Uma outra coisa que aprendi é que o dono do cheque jamais perde uma eleição, a não ser que tenha pisado em muitos calos que poderiam ser amigos antes da eleição. Este pecado Dilma pode cometer, e espero que cometa, mas ela tem o cheque agora, dinheiro que pagamos durante cinco meses de trabalho, para ela comprar votos, amigos, base parlamentar, cabos eleitorais famosos como apresentadoras de televisão, pobres famintos – que ela e seu ex insistem em dizer que acabaram, mas continua fazendo campanha para acabá-los – e celebridades, sejam as mais duradouras, como Bono Aproveitador Vox, sejam as nescafé, que são efêmeras e já vem prontas da fábrica. O que lhe falta é o que o marqueteiro vem orientando-a a fazer: distanciar-se da sombra de Lula, de preferência contrariando-o de vez em quando e ela não tem perdido a oportunidade.
Aproveitando-se dos 80 anos de FHC ela escreveu a carta-homenagem onde afirma, do alto de seu troninho de presidente, coisas que Lula sempre negou admitir, sequer para amigos em boteco (se bem que está longe o tempo em que ele freqüentava botecos menos chiques que os Fasano da vida).
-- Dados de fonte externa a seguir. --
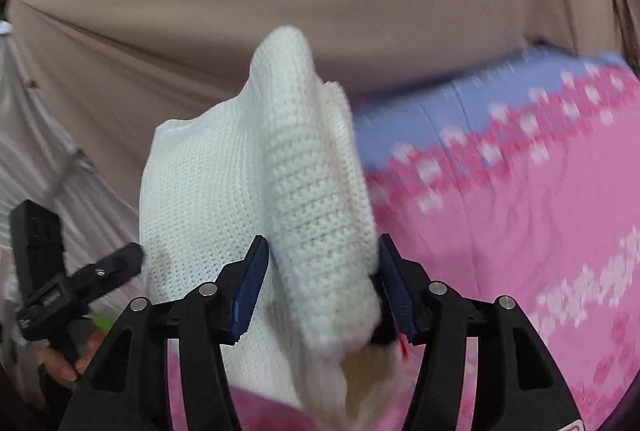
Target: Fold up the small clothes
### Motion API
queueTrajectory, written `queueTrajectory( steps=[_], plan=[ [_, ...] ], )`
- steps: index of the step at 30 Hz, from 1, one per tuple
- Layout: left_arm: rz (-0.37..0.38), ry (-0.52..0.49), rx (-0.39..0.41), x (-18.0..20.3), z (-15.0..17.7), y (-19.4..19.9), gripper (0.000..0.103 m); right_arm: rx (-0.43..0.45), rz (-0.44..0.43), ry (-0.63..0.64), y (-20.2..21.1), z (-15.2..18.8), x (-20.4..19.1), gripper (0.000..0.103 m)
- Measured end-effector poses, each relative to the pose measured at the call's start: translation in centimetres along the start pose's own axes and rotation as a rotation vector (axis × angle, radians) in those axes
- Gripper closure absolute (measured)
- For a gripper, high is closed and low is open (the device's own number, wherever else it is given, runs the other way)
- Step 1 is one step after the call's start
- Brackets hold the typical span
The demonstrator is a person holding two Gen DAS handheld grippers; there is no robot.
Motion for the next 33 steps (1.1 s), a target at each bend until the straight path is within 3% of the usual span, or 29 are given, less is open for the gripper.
queueTrajectory(
  steps=[1, 3, 5, 6, 8, 10, 12, 15, 16, 17, 18, 19, 21, 25, 27, 30, 31, 33],
  plan=[
    [-0.029, 0.09, -0.035, -2.2, 1.8, -1.5, 0.031, -0.094, 0.058, -0.039, -3.0, 2.7, 2.6, 0.052],
    [-0.012, 0.238, -0.021, -4.4, 3.4, -1.6, 0.03, -0.188, 0.041, -0.107, -4.6, 5.4, 5.2, 0.057],
    [0.032, 0.314, 0.032, -4.7, 3.2, -1.0, 0.02, -0.173, -0.007, -0.116, -3.6, 5.5, 6.1, 0.053],
    [0.035, 0.323, 0.048, -4.4, 2.7, -1.0, 0.014, -0.149, -0.013, -0.084, -3.1, 4.6, 6.0, 0.035],
    [0.04, 0.33, 0.071, -3.6, 0.9, -1.8, 0.01, -0.113, -0.019, -0.046, -3.3, 2.3, 5.7, 0.017],
    [0.033, 0.342, 0.065, -3.6, -0.3, -3.6, 0.006, -0.151, -0.073, -0.037, -5.7, 0.4, 5.1, 0.017],
    [0.022, 0.361, 0.006, -4.2, -0.5, -6.2, 0.006, -0.201, -0.081, -0.029, -8.6, -0.4, 4.5, 0.017],
    [0.021, 0.391, -0.122, -5.3, 0.5, -11.2, 0.011, -0.296, -0.069, -0.075, -13.9, 0.3, 5.1, 0.017],
    [0.024, 0.384, -0.111, -5.2, 0.3, -11.5, 0.012, -0.336, -0.099, -0.125, -15.7, 0.9, 5.2, 0.017],
    [0.043, 0.353, -0.113, -4.7, -0.1, -11.4, 0.032, -0.365, -0.124, -0.155, -16.8, 1.5, 5.1, 0.021],
    [0.045, 0.336, -0.146, -4.2, -0.5, -11.3, 0.045, -0.305, -0.124, -0.136, -16.8, 1.1, 4.6, 0.061],
    [0.05, 0.342, -0.152, -3.9, -0.8, -10.6, 0.052, -0.34, -0.168, -0.114, -17.3, 1.3, 3.6, 0.068],
    [0.092, 0.33, -0.16, -3.0, -1.5, -8.5, 0.06, -0.353, -0.163, -0.151, -16.6, 0.6, 2.6, 0.073],
    [0.159, 0.306, -0.189, -1.4, -0.7, -4.5, 0.059, -0.291, -0.235, -0.076, -10.4, -0.9, -0.1, 0.074],
    [0.107, 0.299, -0.234, -1.3, 1.8, -5.2, 0.056, -0.306, -0.23, -0.072, -8.5, 0.4, 0.3, 0.069],
    [-0.031, 0.254, -0.291, -1.9, 5.3, -8.0, 0.048, -0.402, -0.14, -0.082, -10.6, 5.2, 2.9, 0.061],
    [-0.037, 0.26, -0.275, -1.9, 5.7, -7.8, 0.047, -0.462, -0.055, -0.101, -11.8, 7.3, 4.4, 0.061],
    [-0.048, 0.253, -0.217, -1.3, 5.3, -5.9, 0.044, -0.431, -0.078, -0.144, -10.6, 7.8, 4.8, 0.058]
  ],
)
Point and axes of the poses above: each gripper's, at about its wrist camera, not at the fingertips, and y roughly against the way its jaws point, x to its right, z to its underside, the point moved 5 cm from there along -y, roughly the way its jaws point, and after that the axes turned 2 degrees about z, right-handed, at the moved point
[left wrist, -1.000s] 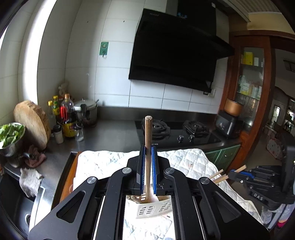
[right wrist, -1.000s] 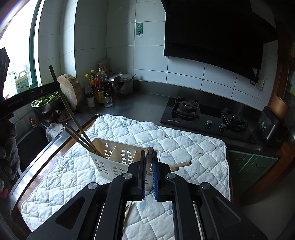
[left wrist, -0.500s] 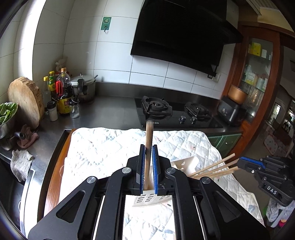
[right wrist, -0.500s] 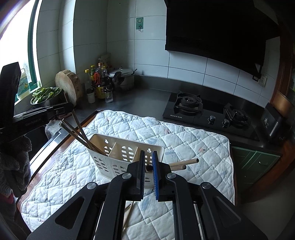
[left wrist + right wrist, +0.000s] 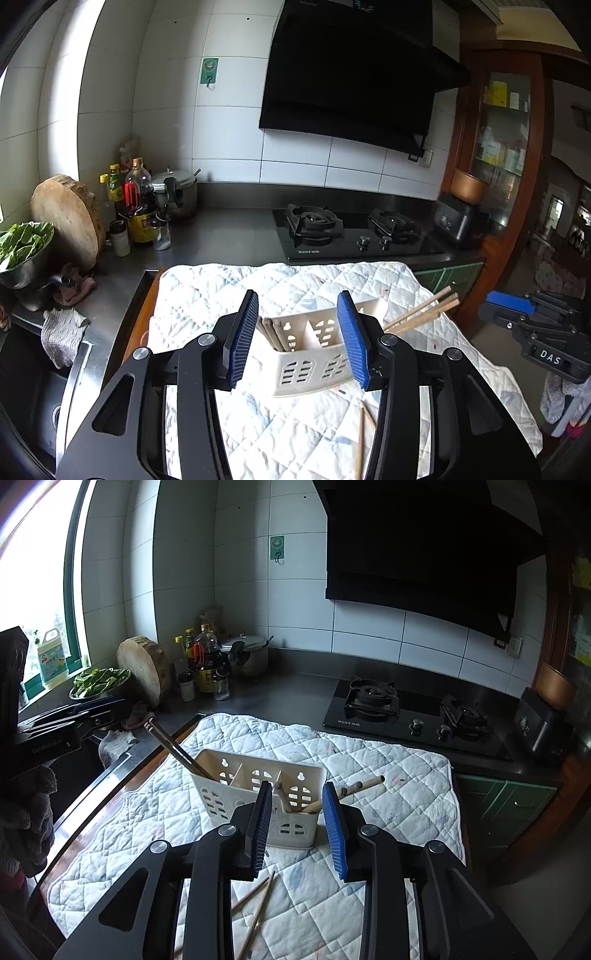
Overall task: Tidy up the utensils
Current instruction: 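Open both grippers and pull them back from the holder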
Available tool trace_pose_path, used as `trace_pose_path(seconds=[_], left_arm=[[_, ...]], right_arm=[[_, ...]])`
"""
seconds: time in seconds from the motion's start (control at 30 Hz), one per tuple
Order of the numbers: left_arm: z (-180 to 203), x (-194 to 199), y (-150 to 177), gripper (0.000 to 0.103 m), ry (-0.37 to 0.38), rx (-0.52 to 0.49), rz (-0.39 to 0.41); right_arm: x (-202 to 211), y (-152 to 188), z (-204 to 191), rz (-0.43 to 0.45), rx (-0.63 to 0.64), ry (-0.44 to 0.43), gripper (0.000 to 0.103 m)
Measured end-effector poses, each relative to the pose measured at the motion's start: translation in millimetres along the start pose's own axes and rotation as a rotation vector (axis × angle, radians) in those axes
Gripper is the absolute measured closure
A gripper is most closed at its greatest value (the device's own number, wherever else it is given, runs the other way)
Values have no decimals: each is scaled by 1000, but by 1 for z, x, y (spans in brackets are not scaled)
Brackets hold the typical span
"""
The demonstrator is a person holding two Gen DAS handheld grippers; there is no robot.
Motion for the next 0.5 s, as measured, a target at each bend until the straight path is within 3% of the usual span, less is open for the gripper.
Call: trace_pose_path(seconds=[0.07,0.5], left_arm=[[-2,9,11,48,-2,1,-7],[-9,30,110,48,2,-26,-88]], right_arm=[[8,11,-6,4,6,-3,73],[17,121,-42,-20,-45,-40,72]])
Point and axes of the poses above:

São trechos da dita carta:
“O acadêmico inovador, o político habilidoso, o ministro-arquiteto de um plano duradouro de saída da hiperinflação e o presidente que contribuiu decisivamente para a consolidação da estabilidade econômica.”(...)”O espírito do jovem que lutou pelos seus ideais, que perduram até os dias de hoje"(...)"Esse espírito, no homem público, traduziu-se na crença do diálogo como força motriz da política e foi essencial para a consolidação da democracia brasileira em seus oito anos de mandato"(...)"Não escondo que nos últimos anos tivemos e mantemos opiniões diferentes, mas, justamente por isso, maior é minha admiração por sua abertura ao confronto franco e respeitoso de ideias. Querido presidente (grifo meu), meus parabéns e um afetuoso abraço.
Se é bom ou ruim, nem preciso dizer, quem me conhece sabe que tenho asco ao PT e qualquer coisa que venha dele, mas para mim é bem claro que ela, com apenas seis meses de mandato, está sempre dando uma afastadinha em Lula. Ele e o João das Couves devem pensar “já foi construída do nada uma vez, quem sabe não dá outra zebra e puxa o tapete do coronel?”. E só por ela poder passar-lhe a rasteira, e espero que sem reeleger-se, porque aí seria demais para meu fígado, já é uma boa coisa.